All business model innovation answers these three fundamental questions:
- How will we create value?
- How will we deliver value?
- How will we capture that value?
To date, the majority of business innovation has occurred around products. Until recently, there has been much less innovation in areas like business models, customer experience, networking and services. However, these are the areas in which the most impact around value creation is now occurring.
AIIP principal investigator and senior lecturer at Cork University Business School, Lawrence Dooley, says business model innovation introduces a new logic of how a company creates and captures value by changing multiple dimensions of a business model. “It allows companies/SMEs to revolutionise the architecture of the value chain to offer a new value proposition and generate new sources of revenue,” he said.
However business model innovation is difficult to achieve because several challenges exist:
Businesses tend to do exactly the same thing as their competitors. It’s easy to become locked in and hard to break out of an’ industry logic’. SMEs need to think outside of their dominant industry thinking.
Business Models can be misunderstood because they’re abstract. SMEs tend to think about products, services or technologies etc. and business models are less easy to understand unless directly involved.
SMEs tend to lack the systemic tools and processes to achieve business model innovation.
How to achieve Business Model Innovation?
Dr. Gillian Barrett, Director of the Diploma in Management Practice at Cork University Business School says the first step to business model innovation is understanding and using the tools that are freely available. She cites the example of the Lean Canvas, devised by Ash Maurya, author of Running Lean and founder of Leanstack.com - a website with free to use business model innovation tools. Maurya modified Ostwalder and Pigneur’s Business Model Canvas to create the Lean Canvas model to suit the needs of both existing firms and start-ups. It takes a concise one-page format which is perfect for brainstorming and ensures on-point, targeted messaging. It’s also valuable for tracking your learning.
The Lean Canvas Model primarily emphasises the importance of understanding the problem you are trying to solve and who you are solving this problem for, i.e. your customer. It advises companies to build something the customer really wants. The company, product or service’s unique value proposition is also identified as hugely important. SMEs can use the following Lean Canvas formula to define their unique value proposition into a single, clear, compelling message that states why you are different and worth paying attention to: “Our (product) helps (who?) achieve (what benefit?) by doing (unique way the product is doing it).” The Lean Canvas model also recommends defining your high level concept in a short statement that describes your business - your x for y analogy - e.g “Youtube = Flickr for videos” or “Airbnb = Ebay for rooms”.
The Lean Canvas Model provides a structure for thinking about your business and understanding your business as a platform moving forward. SMEs should then think about how to innovate their business model.
In his book, The Business Model Navigator, Professor Oliver Gassman outlines how to innovate in a systematic way.
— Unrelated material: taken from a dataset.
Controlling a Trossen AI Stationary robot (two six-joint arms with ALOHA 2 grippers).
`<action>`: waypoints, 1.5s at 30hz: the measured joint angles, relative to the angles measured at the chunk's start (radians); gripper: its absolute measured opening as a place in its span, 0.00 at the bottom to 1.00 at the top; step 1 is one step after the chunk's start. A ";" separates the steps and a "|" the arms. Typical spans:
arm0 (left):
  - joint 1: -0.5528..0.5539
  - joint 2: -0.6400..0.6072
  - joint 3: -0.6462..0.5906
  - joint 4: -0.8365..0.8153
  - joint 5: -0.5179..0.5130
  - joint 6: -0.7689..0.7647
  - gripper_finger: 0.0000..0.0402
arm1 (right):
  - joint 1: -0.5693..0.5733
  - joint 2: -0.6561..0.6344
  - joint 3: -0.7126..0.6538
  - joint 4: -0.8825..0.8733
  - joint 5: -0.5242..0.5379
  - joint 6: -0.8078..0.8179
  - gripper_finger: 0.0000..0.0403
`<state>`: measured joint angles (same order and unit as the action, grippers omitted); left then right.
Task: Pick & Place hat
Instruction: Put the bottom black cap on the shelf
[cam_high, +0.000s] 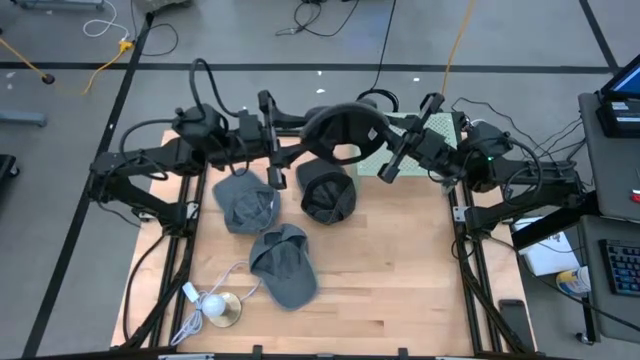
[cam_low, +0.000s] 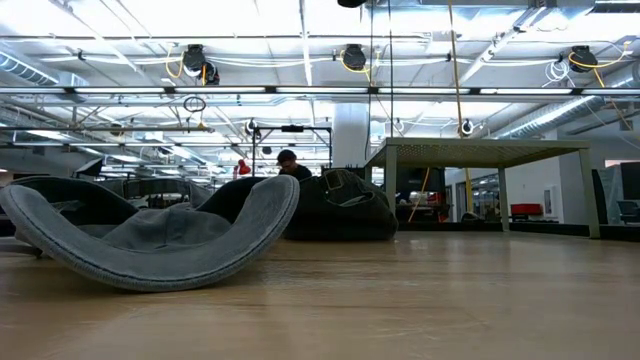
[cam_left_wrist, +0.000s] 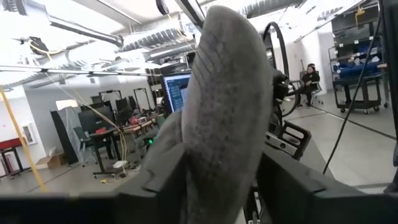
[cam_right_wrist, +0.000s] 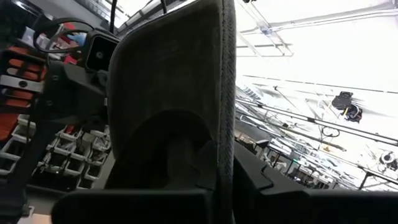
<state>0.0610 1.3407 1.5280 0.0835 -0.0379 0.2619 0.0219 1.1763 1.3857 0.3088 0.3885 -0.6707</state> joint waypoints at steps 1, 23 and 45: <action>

The book is divided into three parts: Defining business models, Analysing business models, and Extracting from business models. It identifies 55 different business model patterns and illustrates how existing business models can be adapted and extracted from to help businesses innovate. In short, business model innovation doesn’t require entirely reinventing the wheel; business models already exist and can be combined and refashioned by businesses in order to innovate and create a competitive advantage.
Three strategies that can be used to generate new business model ideas from the pool of 55+ business model patterns identified in The Business Model Navigator:
Look outside your existing dominant industry logic and thinking and transport an existing business model from another industry to your own sector. Most companies use this strategy. Its advantage is that a blueprint already exists but don’t just copy and paste!
Transfer and combine two or more business models simultaneously. The advantage is that it’s difficult for competitors to copy but it’s also difficult to execute as planning takes time.
Take an existing and successful business model for another product and leverage it for a new product eg. Nestle’s BabyNes product which replicates Nespresso. It’s difficult to achieve but it’s a manageable risk and companies need to balance the change in the market for new customers.